To make it as simple as possible, let's go back to the simple harmonic oscillator. Recall that $$[a, a^\dagger] = 1, \quad [H, a^\dagger] = a^\dagger$$ and let's work throughout with units $k = m = 1$. Now suppose that some state has energy $n$, $$H |\psi\rangle = n |\psi \rangle.$$ Then the state $a^\dagger |\psi \rangle$ has energy $n+1$, because $$H(a^\dagger |\psi \rangle) = (a^\dagger H + [H, a^\dagger]) |\psi \rangle = a^\dagger (H+1) |\psi \rangle = (n+1) (a^\dagger |\psi \rangle).$$ The fact that $a^\dagger$ increases the energy eigenvalue by $1$ is a direct consequence of the fact that $[H, a^\dagger]$ is equal to $1$ times $a^\dagger$. We could summarize this by saying that the operator $a^\dagger$ carries unit energy.

You can also get intuition for this in Heisenberg picture. Because of the commutation relation $[H, a^\dagger] = a^\dagger$, the operator $a^\dagger(t)$ rotates in phase with unit angular velocity. But we also know that over time, the state $|\psi \rangle$ rotates in phase with angular velocity $n$. So the state $a^\dagger |\psi \rangle$ should rotate with angular velocity $n+1$ in Schrodinger picture, which it does. (If you don't like this, it's just another way of putting the concrete math above into words, so you can ignore it.)

Your professor is just extending this logic.

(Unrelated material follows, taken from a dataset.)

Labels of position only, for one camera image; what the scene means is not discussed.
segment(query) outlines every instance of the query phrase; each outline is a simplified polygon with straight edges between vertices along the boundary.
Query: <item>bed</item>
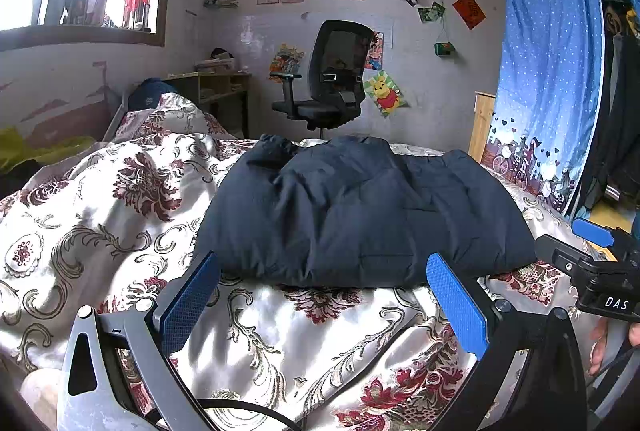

An operator $A$ "carries" a quantity $a$ of a physical observable $\mathcal{O}$ if, when it acts on an eigenstate of $\mathcal{O}$, it yields another eigenstate whose eigenvalue is higher by $a$, which is equivalent to $[\mathcal{O}, A] = a A$.

Answer 2

I never heard the phrase "carry momentum" or "carry particle number". I think this is just how the lecturer tries to express something which is not easy to put into words. I think he just means that the commutator is zero. That is to say, the operator does not change the value of an eigenstate.

A conserved quantity does not change under time evolution, that is to say it does not change under the action of the Hamiltonian. This is again expressed by the vanishing commutator.